The great inverted disnub dodecahedron, gidasid, or compound of twelve pentagrammic retroprisms is a uniform polyhedron compound. It consists of 120 triangles and 24 pentagrams (whcih fall in pairs in the same plane and combine into 12 stellated decagrams), with one pentagram and three triangles joining at a vertex.

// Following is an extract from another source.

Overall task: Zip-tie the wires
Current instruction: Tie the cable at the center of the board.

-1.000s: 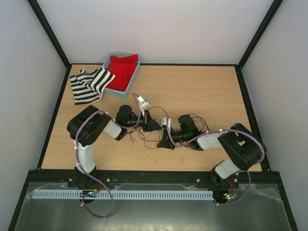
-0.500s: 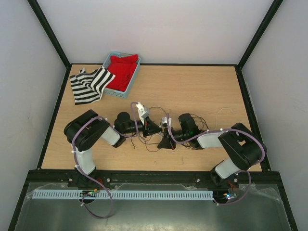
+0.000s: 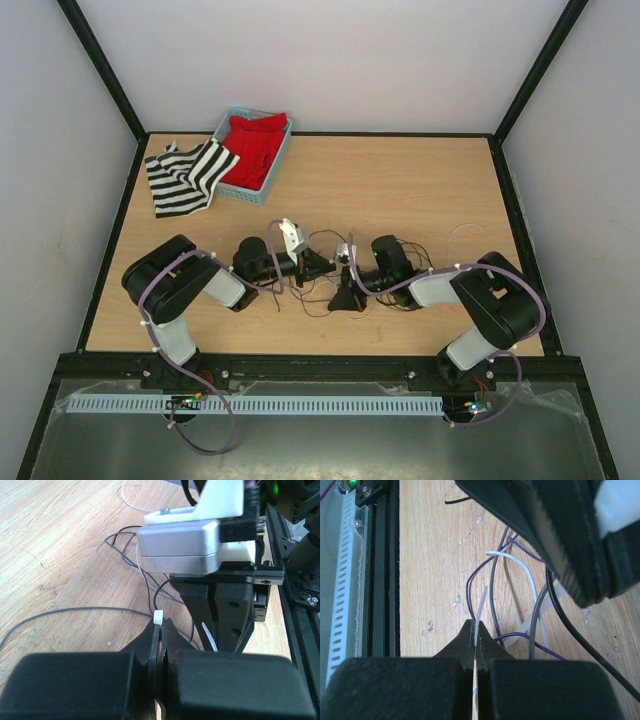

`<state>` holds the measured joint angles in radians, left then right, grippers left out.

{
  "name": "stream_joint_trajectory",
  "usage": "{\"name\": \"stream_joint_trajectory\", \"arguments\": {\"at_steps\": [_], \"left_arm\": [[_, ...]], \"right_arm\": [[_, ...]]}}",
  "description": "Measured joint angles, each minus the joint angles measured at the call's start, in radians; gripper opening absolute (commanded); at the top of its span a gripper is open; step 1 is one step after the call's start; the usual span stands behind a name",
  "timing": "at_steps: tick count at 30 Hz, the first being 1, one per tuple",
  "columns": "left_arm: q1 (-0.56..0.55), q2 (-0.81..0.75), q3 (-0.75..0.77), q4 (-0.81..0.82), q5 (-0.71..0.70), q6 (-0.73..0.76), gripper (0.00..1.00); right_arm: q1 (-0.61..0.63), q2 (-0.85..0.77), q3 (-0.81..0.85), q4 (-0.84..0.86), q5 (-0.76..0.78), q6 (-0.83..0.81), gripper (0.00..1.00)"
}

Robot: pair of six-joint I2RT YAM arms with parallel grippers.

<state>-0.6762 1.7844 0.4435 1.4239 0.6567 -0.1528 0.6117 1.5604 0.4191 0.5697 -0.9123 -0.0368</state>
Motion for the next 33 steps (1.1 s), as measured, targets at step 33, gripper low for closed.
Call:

This compound has rotational freedom, represented by an angle θ. we start at θ = 0° with all the pentagrammic retroprisms inscribed in a great icosahedron, and rotate pairs of retroprisms in opposite directions. At θ = 36° the retroprisms coincide by pairs, resulting in a double cover of the great inverted snub dodecahedron.

## Vertex coordinates

The vertices of a great inverted disnub dodecahedron of edge length 1 and rotation angle θ are given by all even permutations of:

• ${\displaystyle \left(±\frac{\sqrt5+(5-\sqrt5)\cos(\theta)}{10},\,±\sqrt{\frac{5-\sqrt5}{10}}\sin(\theta),\,±\frac{5-\sqrt5-4\sqrt5\cos(\theta)}{20}\right),}$
• ${\displaystyle \left(±\frac{2\sqrt5+2\sqrt5\cos(\theta)+(1-\sqrt5)\sqrt{5\frac{5-\sqrt5}{2}}\sin(\theta)}{20},\,±\frac{-10(1-\sqrt5)\cos(\theta)+(1+\sqrt5)\sqrt{5\frac{5-\sqrt5}{2}}\sin(\theta))}{20},\,±\frac{5-\sqrt5-(5+\sqrt5)\cos(\theta)-2\sqrt{5\frac{5-\sqrt5}{2}}\sin(\theta)}{20}\right),}$
• ${\displaystyle \left(±\frac{2\sqrt5-(5-3\sqrt5)\cos(\theta)+2\sqrt{5\frac{5-\sqrt5}{2}}\sin(\theta)}{20},\,±\frac{-10\cos(\theta)+(1-\sqrt5)\sqrt{5\frac{5-\sqrt5}{2}}\sin(\theta)}{20},\,±\frac{5-\sqrt5+(5-\sqrt5)\cos(\theta)+(1+\sqrt5)\sqrt{5\frac{5-\sqrt5}{2}}\sin(\theta)}{20}\right),}$
• ${\displaystyle \left(±\frac{2\sqrt5-(5-3\sqrt5)\cos(\theta)-2\sqrt{5\frac{5-\sqrt5}{2}}\sin(\theta)}{20},\,±\frac{10\cos(\theta)+(\sqrt5-1)\sqrt{5\frac{5-\sqrt5}{2}}\sin(\theta)}{20},\,±\frac{5-\sqrt5+(5-\sqrt5)\cos(\theta)+(1+\sqrt5)\sqrt{5\frac{5-\sqrt5}{2}}\sin(\theta)}{20}\right),}$
• ${\displaystyle \left(±\frac{2\sqrt5+2\sqrt5\cos(\theta)-(\sqrt5-1)\sqrt{5\frac{5-\sqrt5}{2}}\sin(\theta)}{20},\,±\frac{10(\sqrt5-1)\cos(\theta)+(1+\sqrt5)\sqrt{5\frac{5-\sqrt5}{2}}\sin(\theta)}{20},\,±\frac{5-\sqrt5-(5+\sqrt5)\cos(\theta)+2\sqrt{5\frac{5-\sqrt5}{2}}\sin(\theta)}{20}\right).}$